▶ **EXERCISE DESCRIPTION**:
Restating the data exactly is the whole task.

▶ **INFORMATION PROVIDED**:

----------------

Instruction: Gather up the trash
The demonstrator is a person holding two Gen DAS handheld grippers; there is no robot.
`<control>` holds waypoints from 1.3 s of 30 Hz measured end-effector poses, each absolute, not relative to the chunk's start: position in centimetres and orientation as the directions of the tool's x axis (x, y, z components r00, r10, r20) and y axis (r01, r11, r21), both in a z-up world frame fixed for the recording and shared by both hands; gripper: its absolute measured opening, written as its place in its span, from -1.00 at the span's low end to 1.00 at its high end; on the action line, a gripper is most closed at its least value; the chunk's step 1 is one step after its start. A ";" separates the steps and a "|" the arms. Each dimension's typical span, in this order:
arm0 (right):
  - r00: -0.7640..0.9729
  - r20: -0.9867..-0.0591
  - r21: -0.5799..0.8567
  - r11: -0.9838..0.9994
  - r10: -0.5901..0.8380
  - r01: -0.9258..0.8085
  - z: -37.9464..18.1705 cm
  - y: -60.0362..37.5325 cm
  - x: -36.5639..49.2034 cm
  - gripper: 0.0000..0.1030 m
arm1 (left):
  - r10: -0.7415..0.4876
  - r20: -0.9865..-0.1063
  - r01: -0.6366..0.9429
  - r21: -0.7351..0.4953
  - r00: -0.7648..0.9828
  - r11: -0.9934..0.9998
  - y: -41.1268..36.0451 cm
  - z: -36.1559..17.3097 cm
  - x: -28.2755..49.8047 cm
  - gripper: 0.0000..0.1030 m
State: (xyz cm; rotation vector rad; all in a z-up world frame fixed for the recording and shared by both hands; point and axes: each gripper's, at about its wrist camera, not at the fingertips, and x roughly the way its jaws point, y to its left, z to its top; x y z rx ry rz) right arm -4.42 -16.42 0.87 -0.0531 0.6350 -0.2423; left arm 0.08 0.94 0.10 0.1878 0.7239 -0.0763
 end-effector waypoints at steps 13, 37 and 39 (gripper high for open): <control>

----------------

▶ **EXERCISE OUTPUT**:
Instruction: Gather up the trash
The demonstrator is a person holding two Gen DAS handheld grippers; there is no robot.
`<control>` holds waypoints from 1.3 s of 30 Hz measured end-effector poses, each absolute, not relative to the chunk's start: position in centimetres and orientation as the directions of the tool's x axis (x, y, z components r00, r10, r20) and y axis (r01, r11, r21), both in a z-up world frame fixed for the recording and shared by both hands; gripper: its absolute measured opening, written as its place in its span, from -1.00 at the span's low end to 1.00 at its high end; on the action line, a gripper is most closed at its least value; the chunk's step 1 is one step after its start. A ";" separates the steps and a "|" the arms. Each dimension's typical span, in this order:
arm0 (right):
  - r00: -0.7640..0.9729
  - r20: -0.9867..-0.0591
  - r21: -0.5799..0.8567
  - r11: -0.9838..0.9994
  - r10: -0.5901..0.8380
  - r01: -0.9258..0.8085
  - z: -37.9464..18.1705 cm
  - y: -60.0362..37.5325 cm
  - x: -36.5639..49.2034 cm
  - gripper: 0.0000..0.1030 m
arm1 (left):
  - r10: -0.7415..0.4876
  - r20: -0.9865..-0.1063
  - r01: -0.6366..0.9429
  - r21: -0.7351..0.4953
  - r00: -0.7648..0.9828
  - r11: -0.9934..0.9998
  - y: -41.1268..36.0451 cm
  - z: -36.1559..17.3097 cm
  - x: -28.2755..49.8047 cm
  - gripper: 0.0000..0.1030 m
State: (xyz cm; rotation vector rad; all in a z-up world frame fixed for the recording and shared by both hands; point and axes: each gripper's, at about its wrist camera, not at the fingertips, and x roughly the way its jaws point, y to its left, z to its top; x y z rx ry rz) right arm -4.42 -16.42 0.87 -0.0531 0.6350 -0.2423; left arm 0.08 0.94 0.10 0.1878 0.7239 -0.0763
 end-effector waypoints at steps 13, 37 and 39 (gripper high for open): <control>

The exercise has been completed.